В порфировом бассейне оставалось еще немного чистой воды для омовений Саламбо. Несмотря на отвращение и гордость, суффет окунул в воду мальчика и, как работорговец, принялся мыть его и натирать скребками и глиной. Затем он взял из ящика у стены два четырехугольных куска пурпура, надел ему один на грудь, другой на спину и соединил их у ключиц двумя алмазными пряжками. Он смочил ему голову благовониями, надел на шею янтарное ожерелье и обул в сандалии с жемчужными каблуками, в сандалии своей дочери! Но он дрожал от стыда и раздражения. Саламбо, торопливо помогавшая ему, была так же бледна, как и он. Мальчик улыбался, ослепленный великолепием новых одежд, и даже, осмелев, стал хлопать в ладоши и скакать, когда Гамилькар повел его с собою.
Он крепко держал мальчика за руку, точно боясь потерять его; мальчику было больно, и он заплакал, продолжая бежать рядом с Гамилькаром.

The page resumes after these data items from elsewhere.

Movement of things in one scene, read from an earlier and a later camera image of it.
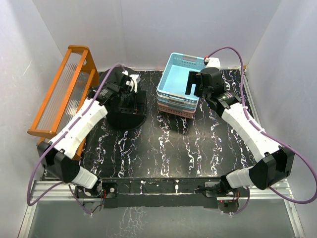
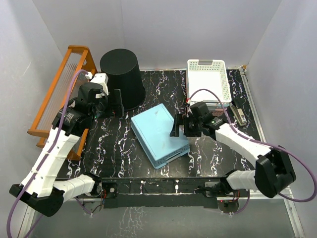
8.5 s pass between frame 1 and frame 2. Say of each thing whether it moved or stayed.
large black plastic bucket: moved
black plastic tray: stayed
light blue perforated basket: moved
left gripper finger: moved
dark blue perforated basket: moved
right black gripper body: moved
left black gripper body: moved
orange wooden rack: stayed
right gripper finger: moved
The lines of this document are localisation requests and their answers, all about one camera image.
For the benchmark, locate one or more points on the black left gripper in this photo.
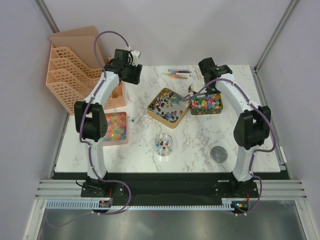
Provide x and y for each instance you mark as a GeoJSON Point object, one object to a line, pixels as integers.
{"type": "Point", "coordinates": [136, 79]}

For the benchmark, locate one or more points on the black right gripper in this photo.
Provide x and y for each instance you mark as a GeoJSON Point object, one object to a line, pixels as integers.
{"type": "Point", "coordinates": [208, 92]}

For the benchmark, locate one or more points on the gold tin of star candies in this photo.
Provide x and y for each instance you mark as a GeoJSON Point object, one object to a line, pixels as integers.
{"type": "Point", "coordinates": [206, 104]}

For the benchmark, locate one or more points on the gold tin of lollipops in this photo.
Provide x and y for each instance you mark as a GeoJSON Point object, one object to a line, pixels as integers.
{"type": "Point", "coordinates": [168, 108]}

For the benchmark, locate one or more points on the pink tray of gummy candies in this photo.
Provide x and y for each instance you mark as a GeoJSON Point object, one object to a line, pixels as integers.
{"type": "Point", "coordinates": [117, 129]}

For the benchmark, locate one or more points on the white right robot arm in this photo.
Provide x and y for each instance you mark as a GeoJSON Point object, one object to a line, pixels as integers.
{"type": "Point", "coordinates": [252, 126]}

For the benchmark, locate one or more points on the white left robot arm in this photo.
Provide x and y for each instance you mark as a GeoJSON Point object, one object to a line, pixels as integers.
{"type": "Point", "coordinates": [90, 119]}

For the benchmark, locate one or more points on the paperback book with yellow cover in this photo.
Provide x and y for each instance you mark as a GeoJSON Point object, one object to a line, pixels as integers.
{"type": "Point", "coordinates": [198, 73]}

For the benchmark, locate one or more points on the orange highlighter pen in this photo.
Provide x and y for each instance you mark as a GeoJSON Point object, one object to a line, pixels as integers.
{"type": "Point", "coordinates": [183, 77]}

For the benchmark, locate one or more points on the peach plastic file organizer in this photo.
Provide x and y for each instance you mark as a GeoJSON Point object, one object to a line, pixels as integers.
{"type": "Point", "coordinates": [73, 69]}

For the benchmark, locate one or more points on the silver round jar lid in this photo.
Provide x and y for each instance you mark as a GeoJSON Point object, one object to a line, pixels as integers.
{"type": "Point", "coordinates": [218, 154]}

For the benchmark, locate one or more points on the clear glass jar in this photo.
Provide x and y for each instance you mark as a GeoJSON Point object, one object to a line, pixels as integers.
{"type": "Point", "coordinates": [163, 144]}

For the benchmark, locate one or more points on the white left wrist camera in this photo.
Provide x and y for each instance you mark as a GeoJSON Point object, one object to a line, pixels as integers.
{"type": "Point", "coordinates": [134, 57]}

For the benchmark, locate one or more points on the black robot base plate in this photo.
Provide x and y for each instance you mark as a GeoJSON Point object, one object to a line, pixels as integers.
{"type": "Point", "coordinates": [169, 188]}

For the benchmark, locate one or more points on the light blue cable duct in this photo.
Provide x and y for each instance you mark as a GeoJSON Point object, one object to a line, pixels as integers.
{"type": "Point", "coordinates": [103, 205]}

У эргастула, под пальмой, раздался жалобный, молящий голос. Голос этот шептал:
— О господин, господин!..
Гамилькар обернулся и увидел рядом с собой человека отвратительной наружности, одного из тех несчастных, которые жили в доме без всякого дела.
— Что тебе надо? — спросил суффет.
Раб, весь дрожа, пробормотал:
— Я его отец!
Гамилькар продолжал идти; раб следовал за ним, сгибая колени и вытягивая вперед голову. Лицо его было искажено несказанной мукой. Его душили рыдания, которые он сдерживал; ему хотелось одновременно и спросить Гамилькара и закричать ему: «Пощади!»